**Exercise directions:** In the listing below, start your output at the line with "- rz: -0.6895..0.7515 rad" and end it after the line with "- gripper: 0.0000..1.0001", copying every line exactly.

**Information shown:**
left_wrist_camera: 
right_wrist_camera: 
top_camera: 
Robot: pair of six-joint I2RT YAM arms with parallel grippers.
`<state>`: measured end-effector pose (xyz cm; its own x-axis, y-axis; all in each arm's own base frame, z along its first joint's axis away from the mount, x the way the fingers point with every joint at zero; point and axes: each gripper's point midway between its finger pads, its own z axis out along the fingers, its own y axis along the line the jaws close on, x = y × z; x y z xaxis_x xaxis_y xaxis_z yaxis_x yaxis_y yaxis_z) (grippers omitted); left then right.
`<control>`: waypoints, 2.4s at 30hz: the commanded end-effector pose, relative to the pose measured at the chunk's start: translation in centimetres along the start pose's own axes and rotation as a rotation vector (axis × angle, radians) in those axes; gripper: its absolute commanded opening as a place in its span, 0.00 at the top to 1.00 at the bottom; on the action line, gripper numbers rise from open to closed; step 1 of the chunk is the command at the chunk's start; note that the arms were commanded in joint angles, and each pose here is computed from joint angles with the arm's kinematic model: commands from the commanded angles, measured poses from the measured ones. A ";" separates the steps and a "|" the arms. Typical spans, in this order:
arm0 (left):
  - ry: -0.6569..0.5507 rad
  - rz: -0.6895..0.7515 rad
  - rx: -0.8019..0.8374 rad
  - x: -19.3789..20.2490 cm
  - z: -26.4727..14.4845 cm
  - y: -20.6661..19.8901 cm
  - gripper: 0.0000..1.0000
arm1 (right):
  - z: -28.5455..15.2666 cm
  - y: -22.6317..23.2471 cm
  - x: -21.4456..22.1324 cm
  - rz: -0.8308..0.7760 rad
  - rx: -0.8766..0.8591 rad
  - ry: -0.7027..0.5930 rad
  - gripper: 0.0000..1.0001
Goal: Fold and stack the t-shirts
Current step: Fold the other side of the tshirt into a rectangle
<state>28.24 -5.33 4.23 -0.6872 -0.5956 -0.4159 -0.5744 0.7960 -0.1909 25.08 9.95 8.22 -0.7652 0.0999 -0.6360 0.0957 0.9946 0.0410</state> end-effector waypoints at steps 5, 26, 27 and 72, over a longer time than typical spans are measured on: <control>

**Your solution:**
  - rz: -0.6895..0.7515 rad
  - rx: -0.8019..0.8374 rad
  - x: -19.3789..20.2490 cm
  - z: -26.4727..14.4845 cm
  - y: -20.6661..19.8901 cm
  - gripper: 0.0000..1.0000
arm1 (right):
  - z: -28.5455..15.2666 cm
  - y: -22.6317..23.2471 cm
  - x: -21.4456..22.1324 cm
  - rz: -0.8308..0.7760 rad
  - rx: -0.8766..0.8591 rad
  - ry: -0.7027..0.5930 rad
  - gripper: 0.0000..1.0001

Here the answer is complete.